| INSTRUCTIONS TO FOLLOW |
Quote the records that follow in full and exactly; leave out the pictures.

| RECORDS FOR THIS TASK |
+===+
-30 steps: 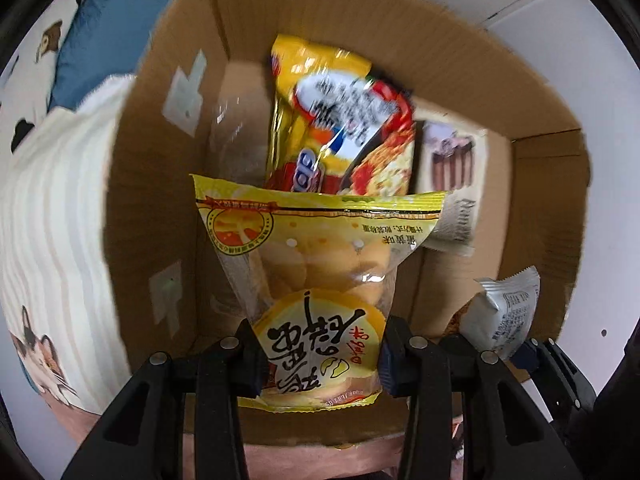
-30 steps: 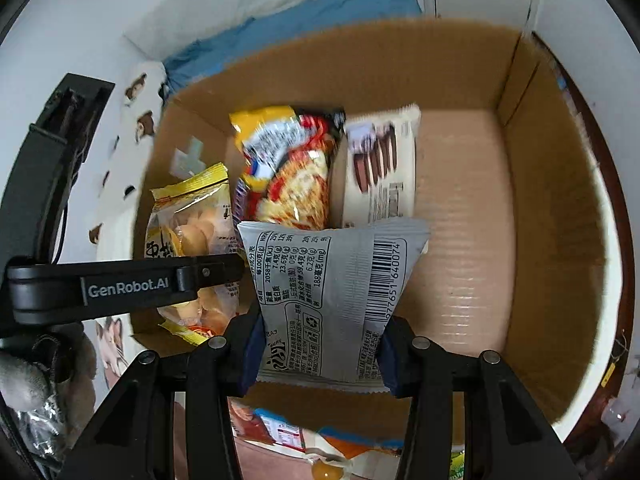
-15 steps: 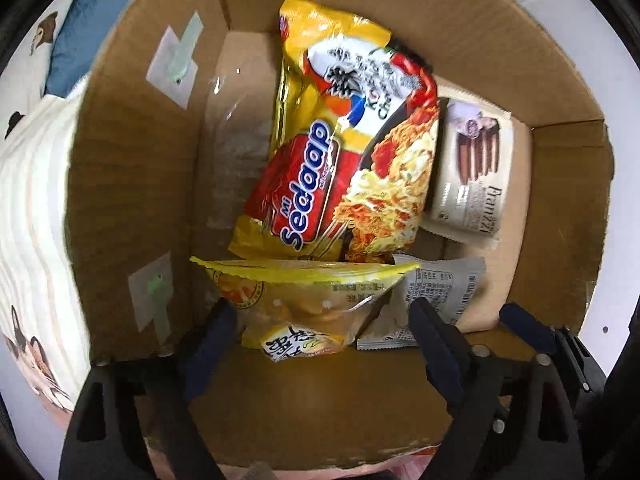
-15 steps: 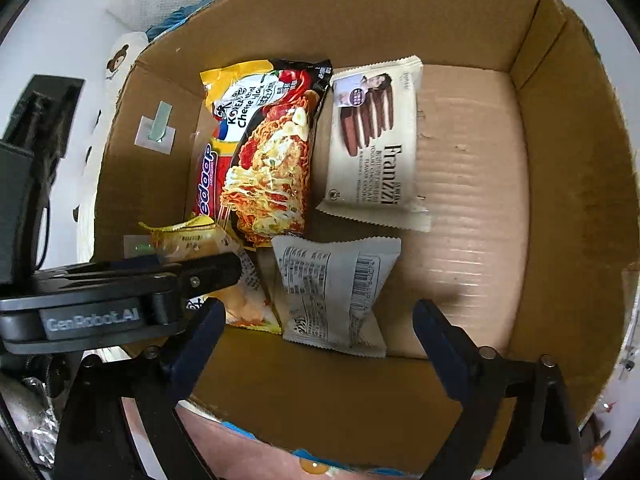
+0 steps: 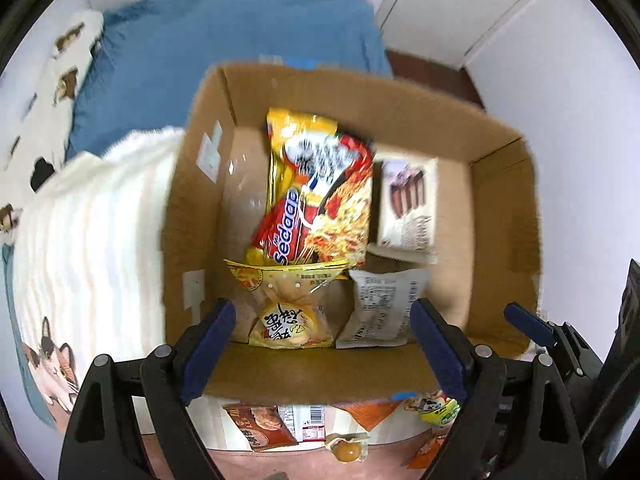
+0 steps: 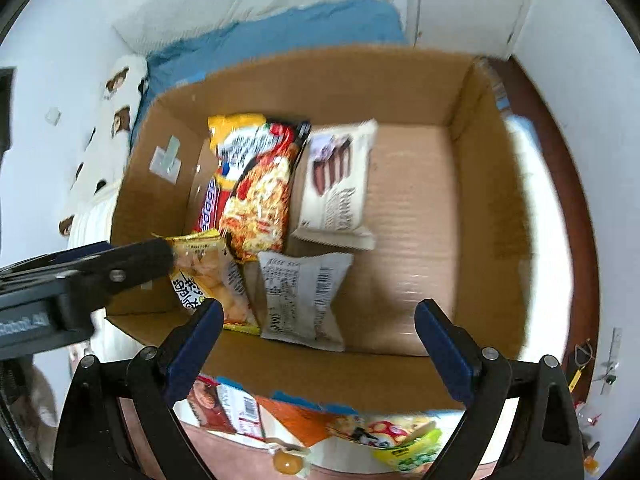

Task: Organize snacks
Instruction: 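Lower both bags into the box beside the noodle pack and open both tools, then grasp the brown shrimp cracker pack with the left tool while the right tool grasps the yellow GUOBA chips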

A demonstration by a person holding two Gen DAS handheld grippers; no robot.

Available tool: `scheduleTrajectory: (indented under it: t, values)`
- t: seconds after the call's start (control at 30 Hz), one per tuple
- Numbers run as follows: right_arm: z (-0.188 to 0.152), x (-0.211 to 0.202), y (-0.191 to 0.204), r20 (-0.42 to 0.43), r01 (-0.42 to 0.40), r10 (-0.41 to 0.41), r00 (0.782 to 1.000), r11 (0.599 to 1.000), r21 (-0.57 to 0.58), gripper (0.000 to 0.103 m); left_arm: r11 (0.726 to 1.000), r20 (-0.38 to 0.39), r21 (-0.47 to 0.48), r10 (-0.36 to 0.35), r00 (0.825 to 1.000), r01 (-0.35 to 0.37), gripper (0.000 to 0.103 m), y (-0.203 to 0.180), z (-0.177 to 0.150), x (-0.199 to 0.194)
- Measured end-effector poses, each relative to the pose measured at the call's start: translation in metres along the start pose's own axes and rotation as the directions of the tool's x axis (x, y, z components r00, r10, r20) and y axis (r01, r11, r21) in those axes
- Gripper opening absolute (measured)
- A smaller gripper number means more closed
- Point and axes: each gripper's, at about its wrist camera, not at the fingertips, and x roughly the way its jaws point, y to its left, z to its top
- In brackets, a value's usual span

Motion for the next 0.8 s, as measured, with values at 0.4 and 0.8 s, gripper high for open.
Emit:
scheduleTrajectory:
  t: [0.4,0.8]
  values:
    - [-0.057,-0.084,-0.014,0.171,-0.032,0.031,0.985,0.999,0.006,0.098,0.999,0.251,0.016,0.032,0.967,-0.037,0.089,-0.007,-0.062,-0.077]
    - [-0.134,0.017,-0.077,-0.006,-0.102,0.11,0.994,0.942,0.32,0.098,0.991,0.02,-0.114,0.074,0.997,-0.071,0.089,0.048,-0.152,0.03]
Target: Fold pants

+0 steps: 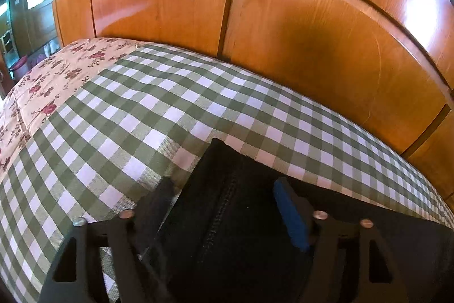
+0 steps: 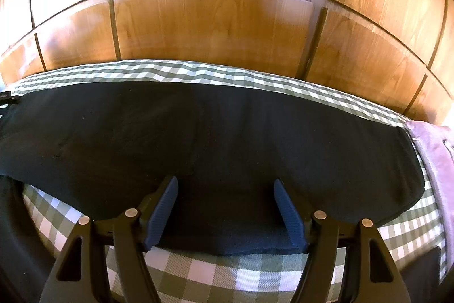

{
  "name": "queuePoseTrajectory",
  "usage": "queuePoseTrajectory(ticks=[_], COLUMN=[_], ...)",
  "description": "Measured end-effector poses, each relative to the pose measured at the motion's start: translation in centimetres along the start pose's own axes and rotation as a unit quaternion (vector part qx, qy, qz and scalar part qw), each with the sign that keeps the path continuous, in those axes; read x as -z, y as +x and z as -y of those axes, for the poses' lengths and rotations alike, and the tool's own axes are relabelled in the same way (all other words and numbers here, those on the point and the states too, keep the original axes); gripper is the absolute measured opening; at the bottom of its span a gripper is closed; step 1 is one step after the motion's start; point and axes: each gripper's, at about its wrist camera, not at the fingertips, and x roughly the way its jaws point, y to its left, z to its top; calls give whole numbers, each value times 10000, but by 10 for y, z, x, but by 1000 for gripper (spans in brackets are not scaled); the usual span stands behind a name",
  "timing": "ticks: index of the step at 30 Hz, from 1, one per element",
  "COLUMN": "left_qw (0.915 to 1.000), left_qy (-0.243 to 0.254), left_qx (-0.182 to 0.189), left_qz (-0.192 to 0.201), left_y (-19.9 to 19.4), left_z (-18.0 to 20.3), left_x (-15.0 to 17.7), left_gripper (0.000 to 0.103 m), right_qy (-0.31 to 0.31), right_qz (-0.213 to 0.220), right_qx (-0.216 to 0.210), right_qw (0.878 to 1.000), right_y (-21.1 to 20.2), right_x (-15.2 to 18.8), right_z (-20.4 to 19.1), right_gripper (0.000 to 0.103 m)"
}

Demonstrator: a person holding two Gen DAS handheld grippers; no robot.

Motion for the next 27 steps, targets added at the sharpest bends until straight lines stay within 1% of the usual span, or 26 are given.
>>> queuePoseTrajectory(ticks=[1,2,3,5,6,8,10,15,20,23,27], left_qw=[10000,10000,10000,9999,9998,9995,9988,9938,9861,9835,9813], left_qy=[12,29,39,87,134,212,208,-39,8,-64,-389], left_qx=[15,21,31,94,73,13,58,434,798,942,1126], left_qz=[26,56,74,97,119,215,436,1021,1458,1543,1514], left_y=[-1,-3,-1,-7,-12,-22,-38,-91,-147,-170,-187], left_z=[1,1,0,2,4,7,8,1,-9,-20,-36], left_x=[1,2,1,3,6,12,17,39,78,108,144], left_gripper=[53,39,31,22,19,17,16,15,15,15,14], right_qy=[-8,-16,-18,-18,-9,6,3,10,-12,-10,14], right_qz=[4,8,11,15,17,20,22,25,32,31,11], right_qx=[5,18,24,24,14,7,6,3,34,52,47], right_qw=[10000,10000,10000,10000,10000,10000,10000,10000,10000,10000,10000], right_y=[0,0,0,0,0,0,0,0,0,-1,-1], right_x=[0,0,0,0,0,0,0,0,-1,-1,-2], right_z=[0,0,0,1,1,2,2,2,2,2,3], right_gripper=[71,71,71,71,71,71,71,71,72,73,74])
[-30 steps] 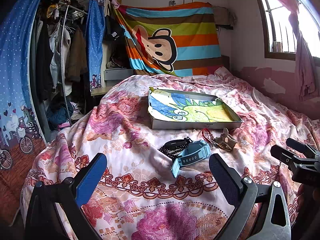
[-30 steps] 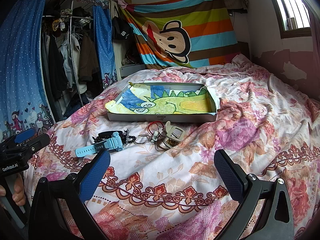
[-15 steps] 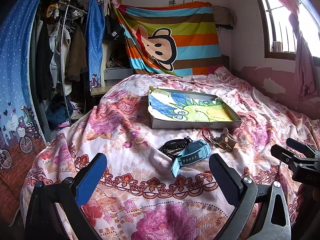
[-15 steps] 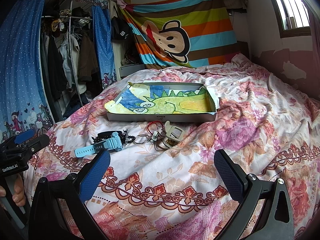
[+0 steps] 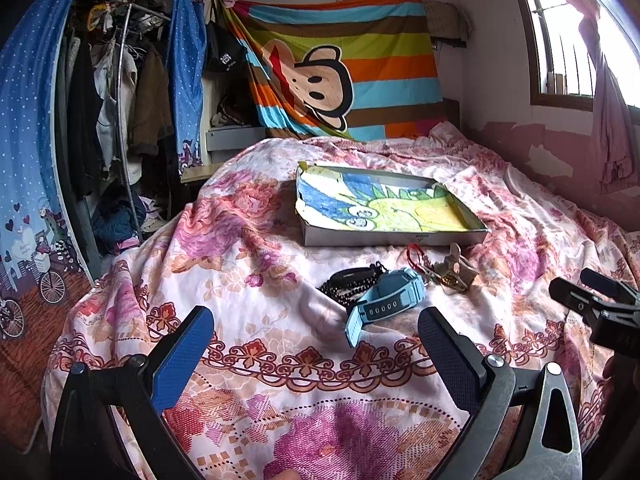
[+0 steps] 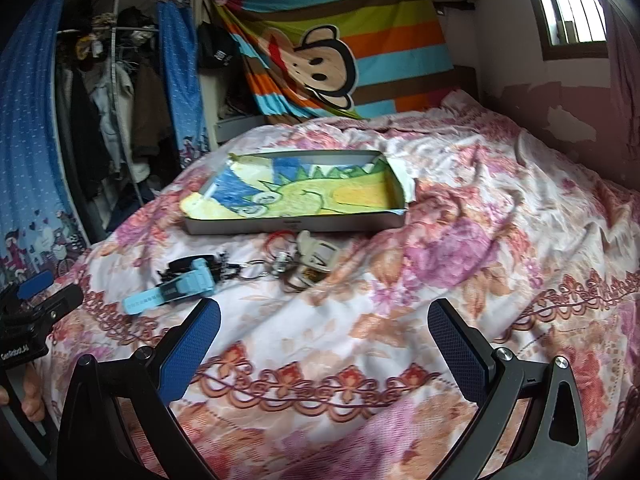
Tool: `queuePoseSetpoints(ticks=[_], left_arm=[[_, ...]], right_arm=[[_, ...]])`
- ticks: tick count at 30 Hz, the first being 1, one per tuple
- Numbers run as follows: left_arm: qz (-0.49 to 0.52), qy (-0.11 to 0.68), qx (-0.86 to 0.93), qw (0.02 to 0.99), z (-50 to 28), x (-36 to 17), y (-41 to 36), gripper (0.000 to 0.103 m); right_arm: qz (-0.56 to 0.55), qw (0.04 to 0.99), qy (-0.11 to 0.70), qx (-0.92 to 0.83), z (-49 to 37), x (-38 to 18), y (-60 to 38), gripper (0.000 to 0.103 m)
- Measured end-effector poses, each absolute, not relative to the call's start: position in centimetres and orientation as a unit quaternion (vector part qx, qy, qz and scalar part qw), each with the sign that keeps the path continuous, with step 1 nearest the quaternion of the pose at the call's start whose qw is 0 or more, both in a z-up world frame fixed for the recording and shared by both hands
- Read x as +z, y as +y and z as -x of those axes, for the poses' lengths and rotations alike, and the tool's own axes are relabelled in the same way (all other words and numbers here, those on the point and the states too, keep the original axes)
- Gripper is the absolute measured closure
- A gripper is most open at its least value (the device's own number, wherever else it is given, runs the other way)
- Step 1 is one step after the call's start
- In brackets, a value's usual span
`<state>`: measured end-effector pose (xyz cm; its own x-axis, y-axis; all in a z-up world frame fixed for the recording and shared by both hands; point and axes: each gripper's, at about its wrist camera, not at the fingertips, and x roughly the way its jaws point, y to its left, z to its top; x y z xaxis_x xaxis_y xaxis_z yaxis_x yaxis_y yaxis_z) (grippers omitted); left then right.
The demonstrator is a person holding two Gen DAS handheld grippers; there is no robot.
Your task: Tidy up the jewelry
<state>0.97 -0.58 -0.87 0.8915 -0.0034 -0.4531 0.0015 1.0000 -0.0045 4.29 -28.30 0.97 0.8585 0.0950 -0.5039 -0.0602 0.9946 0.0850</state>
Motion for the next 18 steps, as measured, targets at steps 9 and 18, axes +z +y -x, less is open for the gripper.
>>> queuePoseSetpoints(ticks=[9,18], left_arm=[[-0.010,0.281,-0.053,0.958,-4.6,-1.6,-0.7,0.000],[-0.017,0.329,-0.134,0.935,-8.9,-2.5,-2.0,0.000]], right_arm=[[-0.014,0.945,0.312,0.095,-8.5,1.2,-29.6,0.001],[0.024,0.933,0.335,0.133,-13.1,0.7,-29.7,0.001]])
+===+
| EXERCISE OUTPUT |
-30 steps: 
-30 steps: 
-15 steps: 
-15 steps: 
+0 steps: 
+0 steps: 

Task: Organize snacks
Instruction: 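Lower both bags into the box beside the noodle pack and open both tools, then grasp the brown shrimp cracker pack with the left tool while the right tool grasps the yellow GUOBA chips
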
A demonstration by a person holding two Gen DAS handheld grippers; no robot.

Available tool: `scheduleTrajectory: (indented under it: t, values)`
- t: seconds after the call's start (control at 30 Hz), one per tuple
- Numbers run as follows: right_arm: z (-0.188 to 0.152), x (-0.211 to 0.202), y (-0.191 to 0.204), r20 (-0.42 to 0.43), r01 (-0.42 to 0.40), r10 (-0.41 to 0.41), r00 (0.782 to 1.000), r11 (0.599 to 1.000), r21 (-0.57 to 0.58), gripper (0.000 to 0.103 m); left_arm: r11 (0.726 to 1.000), r20 (-0.38 to 0.39), r21 (-0.47 to 0.48), r10 (-0.36 to 0.35), r00 (0.825 to 1.000), r01 (-0.35 to 0.37), gripper (0.000 to 0.103 m), y (-0.203 to 0.180), z (-0.177 to 0.150), x (-0.199 to 0.194)
- Measured end-effector poses, each relative to the pose measured at the call's start: translation in metres along the start pose's own axes and rotation as the directions of the tool's x axis (x, y, z components r00, r10, r20) and y axis (r01, r11, r21) in those axes
- Gripper opening absolute (measured)
- A smaller gripper number means more closed
- Point and axes: each gripper's, at about its wrist camera, not at the fingertips, and x roughly the way its jaws point, y to its left, z to its top
- In brackets, a value's usual span

Motion for the next 0.8 s, as measured, with values at 0.4 and 0.8 s, gripper high for open.
Emit:
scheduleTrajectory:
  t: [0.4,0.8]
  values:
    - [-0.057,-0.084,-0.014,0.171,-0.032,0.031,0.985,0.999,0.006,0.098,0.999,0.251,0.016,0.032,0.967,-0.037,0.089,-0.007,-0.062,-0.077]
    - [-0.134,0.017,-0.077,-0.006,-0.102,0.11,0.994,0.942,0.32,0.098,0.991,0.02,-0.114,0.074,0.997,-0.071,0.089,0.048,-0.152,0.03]
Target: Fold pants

+0 steps: 
+0 steps: 

{
  "name": "queuePoseTrajectory",
  "usage": "queuePoseTrajectory(ticks=[_], COLUMN=[_], ...)",
  "description": "Measured end-effector poses, each relative to the pose measured at the motion's start: translation in centimetres along the start pose's own axes and rotation as a unit quaternion (vector part qx, qy, qz and scalar part qw), each with the sign that keeps the path continuous, in those axes; read x as -z, y as +x and z as -y of those axes, for the poses' lengths and rotations alike, and the tool's own axes are relabelled in the same way (all other words and numbers here, those on the point and the states too, keep the original axes); gripper is the absolute measured opening; at the bottom of its span a gripper is closed; step 1 is one step after the motion's start; point and axes: each gripper's, at about its wrist camera, not at the fingertips, and x roughly the way its jaws point, y to its left, z to its top; calls give whole numbers, each value times 10000, but by 10 for y, z, x, but by 1000 for gripper (spans in brackets are not scaled); the usual span stands behind a name",
  "timing": "ticks: index of the step at 30 Hz, from 1, one per element",
  "COLUMN": "left_qw (0.915 to 1.000), left_qy (-0.243 to 0.254), left_qx (-0.182 to 0.189), left_qz (-0.192 to 0.201), left_y (-19.9 to 19.4), left_z (-18.0 to 20.3), left_x (-15.0 to 17.7), left_gripper (0.000 to 0.103 m), right_qy (-0.31 to 0.31), right_qz (-0.213 to 0.220), right_qx (-0.216 to 0.210), right_qw (0.878 to 1.000), right_y (-21.1 to 20.2), right_x (-15.2 to 18.8), right_z (-20.4 to 19.1), right_gripper (0.000 to 0.103 m)"
}

Demonstrator: a person holding two Gen DAS handheld grippers; no robot.

Motion for the next 27 steps, targets added at the sharpest bends until straight lines stay within 1% of the usual span, or 26 are given.
>>> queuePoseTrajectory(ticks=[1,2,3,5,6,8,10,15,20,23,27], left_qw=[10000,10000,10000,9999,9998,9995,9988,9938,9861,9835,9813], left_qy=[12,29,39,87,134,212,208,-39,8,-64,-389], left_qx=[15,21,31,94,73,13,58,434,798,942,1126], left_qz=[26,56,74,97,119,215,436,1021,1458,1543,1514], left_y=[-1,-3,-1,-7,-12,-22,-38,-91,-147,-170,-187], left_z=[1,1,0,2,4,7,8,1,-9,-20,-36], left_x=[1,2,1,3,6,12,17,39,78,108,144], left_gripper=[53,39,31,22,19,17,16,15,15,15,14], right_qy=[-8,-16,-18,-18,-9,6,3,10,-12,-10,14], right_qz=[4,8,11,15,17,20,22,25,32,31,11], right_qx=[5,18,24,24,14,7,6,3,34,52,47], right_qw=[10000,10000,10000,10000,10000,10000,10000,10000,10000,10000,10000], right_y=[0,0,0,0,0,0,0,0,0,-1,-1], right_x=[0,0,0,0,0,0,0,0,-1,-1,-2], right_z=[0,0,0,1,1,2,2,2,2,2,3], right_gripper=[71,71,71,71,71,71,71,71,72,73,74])
[-30 steps] 
[-30 steps] 
[-15 steps] 
[-15 steps] 
[+0 steps] 
[+0 steps] 
Tool: `queuePoseSetpoints(ticks=[_], left_arm=[[_, ...]], right_arm=[[_, ...]])`
- ticks: tick count at 30 Hz, the first being 1, one per tuple
- Numbers run as follows: left_arm: qz (-0.49 to 0.52), qy (-0.11 to 0.68), qx (-0.86 to 0.93), qw (0.02 to 0.99), z (-50 to 28), x (-36 to 17), y (-41 to 36), gripper (0.000 to 0.103 m); right_arm: qz (-0.56 to 0.55), qw (0.04 to 0.99), qy (-0.11 to 0.70), qx (-0.92 to 0.83), z (-49 to 37), x (-38 to 18), y (-60 to 38), gripper (0.000 to 0.103 m)
- Measured end-effector poses, each absolute, not relative to the call's start: position in centimetres and orientation as a unit quaternion (vector part qx, qy, qz and scalar part qw), each with the sign that keeps the path continuous, with step 1 nearest the quaternion of the pose at the call's start whose qw is 0 or more, both in a z-up world frame fixed for the recording and shared by both hands
- Read x as +z, y as +y and z as -x of those axes, for the poses' lengths and rotations alike, and the tool's own axes are relabelled in the same way (all other words and numbers here, those on the point and the states too, keep the original axes)
- Gripper is the absolute measured closure
- A gripper is most open at its least value (the device's own number, wherever else it is given, runs the other way)
- Step 1 is one step after the call's start
- In brackets, a value's usual span
`<state>`: measured end-effector pose (xyz cm; its own x-axis, y-axis; all in a z-up world frame fixed for the recording and shared by both hands; point and axes: each gripper's, at about its wrist camera, not at the fingertips, and x roughly the way its jaws point, y to its left, z to its top; x y z xaxis_x xaxis_y xaxis_z yaxis_x yaxis_y yaxis_z) (grippers omitted); left then right.
The demonstrator is a person holding two Gen DAS handheld grippers; there is no robot.
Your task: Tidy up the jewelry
<state>0.97 -0.58 -0.87 0.8915 -0.0034 -0.4531 0.0015 1.0000 -0.0045 4.29 -28.30 0.97 0.8585 0.0950 -0.5039 -0.0602 0.9946 0.0850</state>
Motion for the next 18 steps, as measured, targets at steps 9 and 18, axes +z +y -x, less is open for the gripper.
>>> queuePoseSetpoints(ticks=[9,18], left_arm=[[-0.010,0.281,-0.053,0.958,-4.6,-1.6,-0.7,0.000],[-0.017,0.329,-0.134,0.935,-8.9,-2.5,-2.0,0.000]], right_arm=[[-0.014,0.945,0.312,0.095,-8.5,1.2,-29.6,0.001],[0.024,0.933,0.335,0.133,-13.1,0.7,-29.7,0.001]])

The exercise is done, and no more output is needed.